Ahora bien, ¿verdad que sería un poco absurdo expresarse en castellano y decir: “Este fin de semana he ido a London”, “me han regalado una botella de vino de Bordeaux” o “Tengo una hija estudiando en Firence”? No pega ni con cola. No tiene sentido hablar en una lengua y utilizar toponímicos de otra cuando existen conocidísimos y seculares nombres en la propia, en español.
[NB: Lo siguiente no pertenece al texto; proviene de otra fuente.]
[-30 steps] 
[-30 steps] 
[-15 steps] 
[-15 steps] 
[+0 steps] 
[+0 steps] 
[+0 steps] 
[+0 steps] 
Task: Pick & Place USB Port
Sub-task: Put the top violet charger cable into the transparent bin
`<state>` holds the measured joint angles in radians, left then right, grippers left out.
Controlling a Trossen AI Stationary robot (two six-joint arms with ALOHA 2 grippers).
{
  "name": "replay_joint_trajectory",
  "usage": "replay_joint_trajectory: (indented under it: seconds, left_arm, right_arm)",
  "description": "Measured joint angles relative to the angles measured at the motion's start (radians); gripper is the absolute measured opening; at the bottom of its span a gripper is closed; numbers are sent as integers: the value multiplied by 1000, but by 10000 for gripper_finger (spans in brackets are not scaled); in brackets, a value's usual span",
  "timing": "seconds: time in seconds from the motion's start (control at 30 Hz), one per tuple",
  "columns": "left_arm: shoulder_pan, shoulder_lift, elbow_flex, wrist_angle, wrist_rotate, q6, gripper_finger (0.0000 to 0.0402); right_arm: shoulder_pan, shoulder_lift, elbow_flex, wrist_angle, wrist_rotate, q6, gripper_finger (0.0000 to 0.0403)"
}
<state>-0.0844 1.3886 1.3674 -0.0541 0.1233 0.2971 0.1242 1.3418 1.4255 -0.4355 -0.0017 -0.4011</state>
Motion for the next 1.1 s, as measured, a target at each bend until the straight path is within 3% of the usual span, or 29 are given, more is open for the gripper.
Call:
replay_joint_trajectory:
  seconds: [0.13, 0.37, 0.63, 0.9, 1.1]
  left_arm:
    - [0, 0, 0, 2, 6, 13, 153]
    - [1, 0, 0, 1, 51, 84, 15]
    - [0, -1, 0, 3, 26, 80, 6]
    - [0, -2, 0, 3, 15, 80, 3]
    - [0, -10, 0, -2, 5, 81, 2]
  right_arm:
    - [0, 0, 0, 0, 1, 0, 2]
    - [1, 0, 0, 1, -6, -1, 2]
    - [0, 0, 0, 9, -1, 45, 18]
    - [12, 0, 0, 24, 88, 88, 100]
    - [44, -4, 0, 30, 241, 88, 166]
Pues todo el mundo tiene más claro que el agua que la ciudad francesa, a orillas del río Garona, no es otra que Burdeos; la famosa cúpula de Santa María del Fiore, de Brunelleschi, está en Florencia; y la ciudad del río Támesis no es otra que Londres.
Les digo esto porque ya en todos los medios de comunicación, mapas, libros y demás publicaciones, así como en los textos de las escuelas, se olvidan, no sé por qué, de los nombres en castellano de algunos pueblos y ciudades españolas. Y no hablo de los oficiales que en su día, hace sólo unos años, eligiera democráticamente su propio ayuntamiento en lengua distinta del castellano, sino del nombre que existe desde hace siglos en lengua española para designarlos. Hablo por ejemplo de Lérida, de Gerona, de La Coruña, de Fuenterrabía, del Valle de Arán, de Viella, de Seo de Urgel, de Játiva, etc.
Les confieso que yo he oído al ex presidente de la Comunidad autónoma de Cataluña, Jordi Pujol, decir Lérida mientras hablaba en español y pronunciar Lleida cuando se expresaba en catalán. Eso es lo correcto. A ver si ahora nosotros vamos a ser más papistas que el Papa.